Te crees lo que te dicen. Animas conversaciones con tus aras sin profanar. No soy de aquí y cada día estoy más lejos. Me atrinchero ensimismado sin entender todavía que somos relleno en la foto, actores de reparto, jornaleros, un número, estadística macabra. Te desprecio a ti y a tus dueños.
Eres mi conflicto de Edipo no resuelto, mi Electra asesina, castradora, violadora. No te respeto, no te nombro, no te logro ver, atisbo de espectro demente y demencial, asesino en serie de niños por niños, de alertas Alba-Keneth con fotos. Me quedo mirando los avisos en el teléfono, niños con caras tristes, monigotes de los mayores para su placer. ¿Por qué no estás? ¿Acaso te llorarán el violador de tu madre, tu tío el asqueroso, tu abuela la amargada? ¿Que pasó? ¿Por qué te arrancaron de aquí?

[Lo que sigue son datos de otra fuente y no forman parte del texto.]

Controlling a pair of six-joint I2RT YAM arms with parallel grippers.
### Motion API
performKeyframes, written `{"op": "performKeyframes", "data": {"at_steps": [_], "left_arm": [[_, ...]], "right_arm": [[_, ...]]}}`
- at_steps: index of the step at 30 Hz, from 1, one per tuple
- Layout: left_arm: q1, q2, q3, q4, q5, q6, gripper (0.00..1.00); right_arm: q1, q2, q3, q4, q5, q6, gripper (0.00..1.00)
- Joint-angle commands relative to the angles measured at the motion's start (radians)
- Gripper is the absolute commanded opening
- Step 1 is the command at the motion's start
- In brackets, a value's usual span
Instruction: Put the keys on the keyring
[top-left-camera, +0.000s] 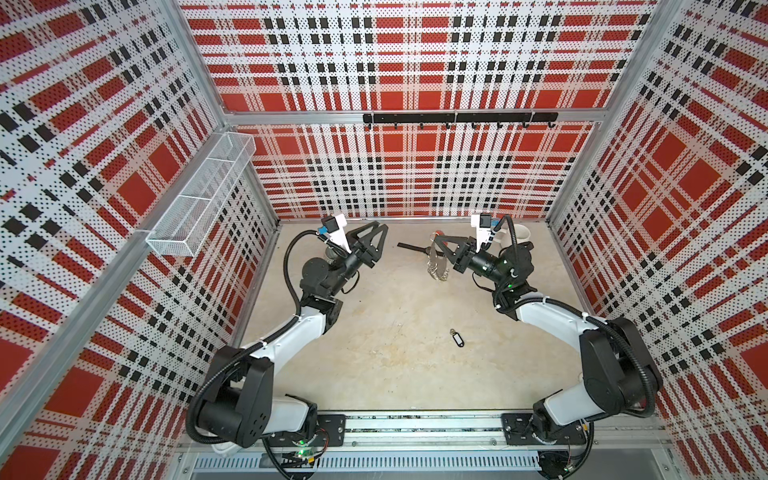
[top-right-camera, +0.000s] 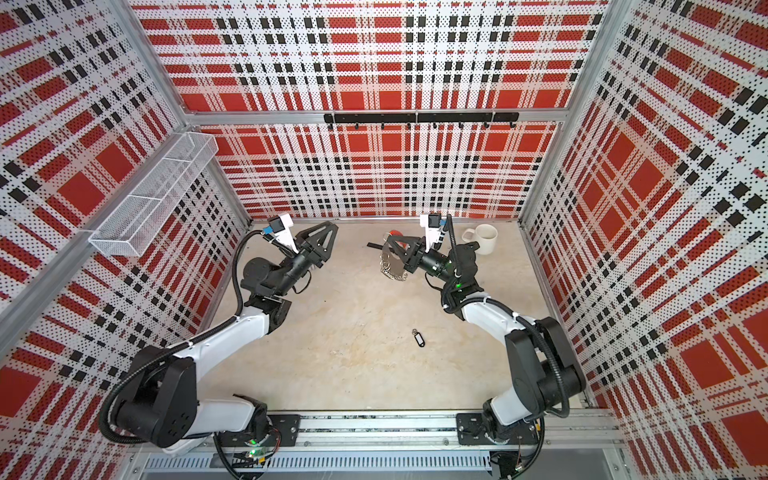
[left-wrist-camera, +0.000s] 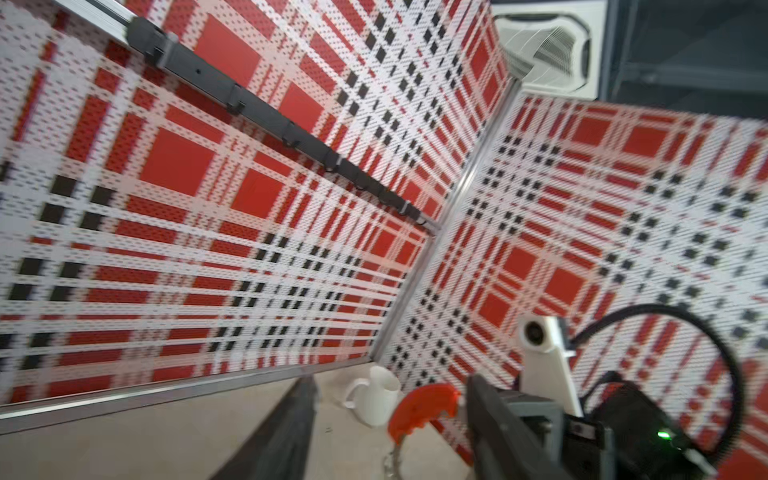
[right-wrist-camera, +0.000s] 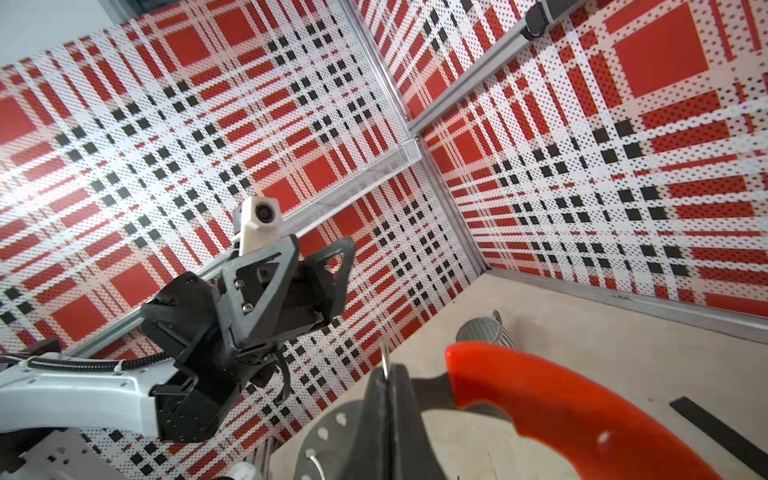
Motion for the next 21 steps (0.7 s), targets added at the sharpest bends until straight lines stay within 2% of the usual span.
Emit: {"op": "performKeyframes", "data": {"at_steps": [1,3,4,7,9,11,14,16,21], "left_arm": [[0.009,-0.038,0.013,-0.222,-0.105,0.09,0.98],[0.02,-0.066,-0.019,-0.214,-0.12,0.106,0.98],[0.035,-0.086,-0.046,-0.188,-0.133,0.067,0.98],[0.117,-0.121,-0.181,0.08,-0.076,-0.074,0.98],[0.141,-0.115,-0.206,0.163,-0.023,-0.109,0.98],[0.126,-0.092,-0.155,0.097,0.03,-0.072,1.0],[0.088,-0.069,-0.093,-0.001,0.016,-0.035,0.97],[0.029,-0.067,-0.079,-0.029,0.002,-0.005,0.96],[-0.026,-0.026,-0.049,-0.048,-0.024,0.046,0.72]], "right_arm": [[0.006,0.035,0.015,0.207,-0.019,0.094,0.0],[0.005,0.051,0.018,0.236,-0.022,0.109,0.0],[0.006,0.057,0.021,0.253,-0.022,0.119,0.0],[0.005,0.071,0.028,0.278,-0.025,0.141,0.0],[0.006,0.078,0.03,0.278,-0.023,0.139,0.0],[0.012,0.085,0.032,0.278,-0.016,0.138,0.0],[0.019,0.095,0.04,0.265,-0.016,0.138,0.0],[0.023,0.099,0.039,0.262,-0.015,0.13,0.0],[0.031,0.101,0.028,0.253,0.004,0.131,0.0]]}}
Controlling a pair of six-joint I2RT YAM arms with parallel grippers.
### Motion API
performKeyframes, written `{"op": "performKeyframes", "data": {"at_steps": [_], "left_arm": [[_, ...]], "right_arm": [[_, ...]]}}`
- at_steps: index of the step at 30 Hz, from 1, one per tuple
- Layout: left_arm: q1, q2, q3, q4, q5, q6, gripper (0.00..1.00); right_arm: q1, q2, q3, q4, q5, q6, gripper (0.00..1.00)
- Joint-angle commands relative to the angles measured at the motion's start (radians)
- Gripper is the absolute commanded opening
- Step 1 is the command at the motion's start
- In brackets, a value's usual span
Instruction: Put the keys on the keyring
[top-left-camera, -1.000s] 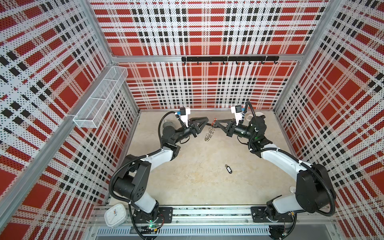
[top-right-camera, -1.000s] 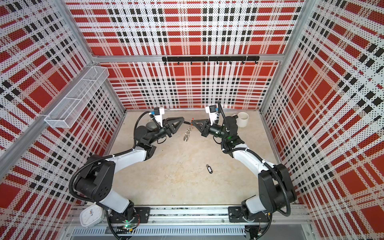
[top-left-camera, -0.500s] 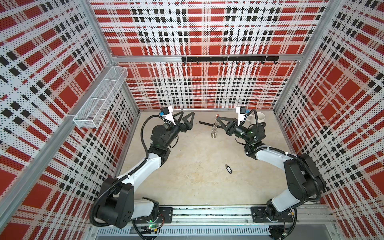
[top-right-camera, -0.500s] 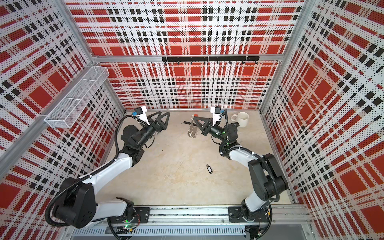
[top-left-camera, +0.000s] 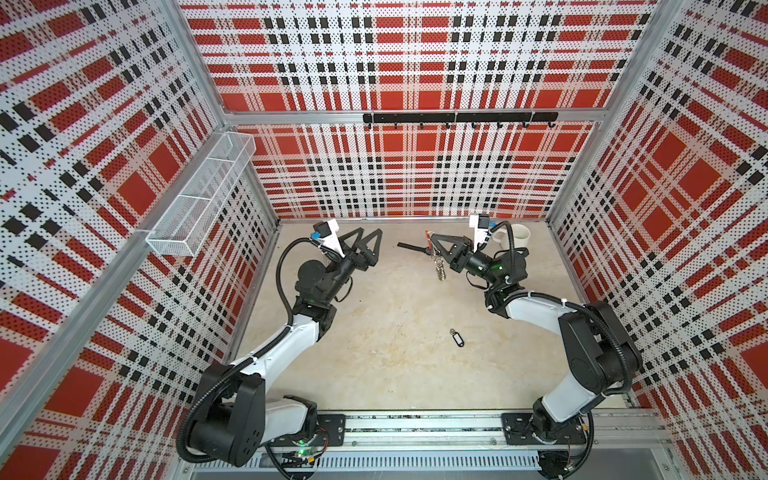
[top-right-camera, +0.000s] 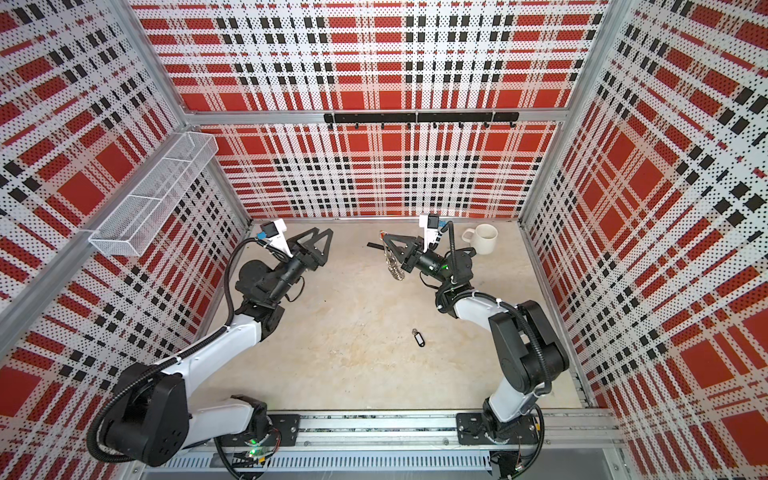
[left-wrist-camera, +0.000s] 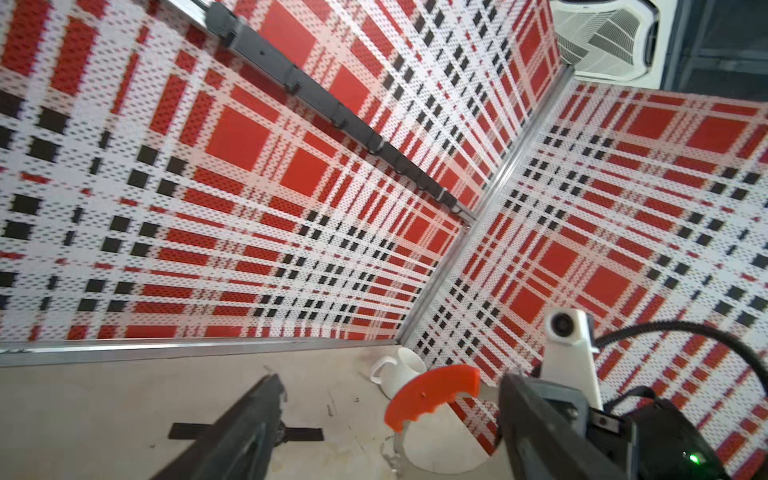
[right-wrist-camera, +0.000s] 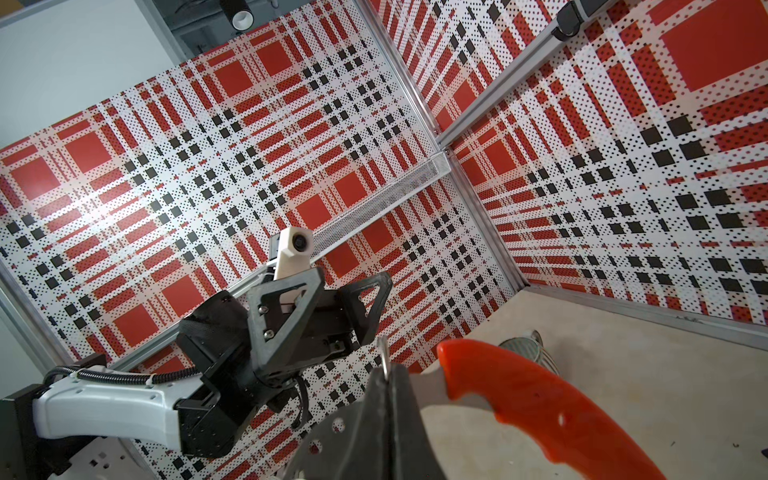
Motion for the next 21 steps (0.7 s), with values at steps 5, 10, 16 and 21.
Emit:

Por fin solos, dicen los jueces en sus oficinas, los inclementes dueños del capital, esos a los que les gusta que los llamen a ellos empresarios y a sus hijos veinteañeros emprendedores del camino trucado, de la mano escondida en los bolsillos, contando la calderilla con la cual tirar chocas a los perros que se les acercan. No hay perdón. No hay indulgencias para los míseros y abusivos pedidores de cuentas, asquerosos y sucios tipejos que se atrevieron a cuestionar tus designios, tus órdenes, tu bandera inmaculada.
Ni te atrevas, ordenaste, pero algunos se atrevieron. Aquí no se tienen esas costumbres, sentenciaste con voz grave. Cosas de disolutas prostituidas, hijas de la ideología de género, de los maricones con banderitas, de sucios sicópatas con tambores y ritmos diabólicos, de progres hipócritas muertos de hambre. A todos ellos, que son los mismos, los haremos renunciar. Al fin solos en nuestra casa. Los colados ya se fueron. Los invitados impertinentes también. Por fin solos. Nuestra casa. ¡Mi país!
[frasepzp1]
Volverán las oscuras golondrinas, decía el poeta romántico. Aquí volvieron las oscuras nubes perennes, que solo se abren y dejan ver el cielo azul a sus hijos más predilectos, los más optimistas, los más felices, viajantes de tu pequeño mundo que se abre al pronunciar el código indescifrable para los demás: código que contiene las palabras rédito, productividad, exportación, competitividad, concesión, ministro, Dios, perdón, condena, en ese orden y con la entonación del que tiene la vida resuelta.
En ellos confiamos. En ellos esperamos el derrame de bienestar. Que circule para abajo, muy abajo, todo el champán en torre nupcial, de velos blancos, comidas dispuestas de opíparas mezclas. Papá presidiendo todo, reverencial saludo al aire, arcano marcial, refrendando las alianzas infinitas de unos pocos pero muy amigos, muy familia, muy blanca, salpicada con algunos nombres compuestos, los hijos de la Chiqui y el Bebe, lunas de miel, fotos enmarcadas en plata sobre cuadros abstractos con la medida perfecta de algún pobre artista. Todos lo son para ellos.
Era mejor al principio de mis tiempos, de la novedad de la vida, de los jeans gastados, mis chanclas, mi camiseta blanca. Veinte años desvergonzados arrastrando besos, comiendo miradas, escupiendo nimias risas. Sentado en el suelo, flexible, alzaba los brazos y la cara al sol de los martes sin respuesta porque no había ninguna pregunta. Sabía que no volvería a ese lugar en ese instante. Dormía donde tocaba siestas de diez minutos en cualquier banco, en el pichirilo. Con mis libros y libretas, bolis rojos y verdes, acumulando letras, empachado de palabras, sorprendido del mundo y con todo el tiempo. Asceta en conversaciones cifradas, clave morse, aprendiendo el alfabeto de guerra.
Voy y vuelvo. Así me sentí durante unos meses con el desparpajo y la confianza del joven que comienza en la vida. Voy y vuelvo a los Jueves de Cicig, a las trasmisiones en directo, a los nombres y apellidos de la corrupción, a los negocios, a las redes, a los jueces y abogados de la impunidad, a los partidos de papel, a los poderosos y a su mísera vida de apartamentos, casas de descanso, motos y cilindradas imposibles. Creía que podía ser posible. Ingenuo.
Un epitafio que diga: «Guatemala (in)mortal».
Regreso a Spinetta y tarareo:
Si no canto lo que siento,
me voy a morir por dentro.
He de gritarle (sic) a los vientos hasta reventar,
aunque solo quede tiempo en mi lugar.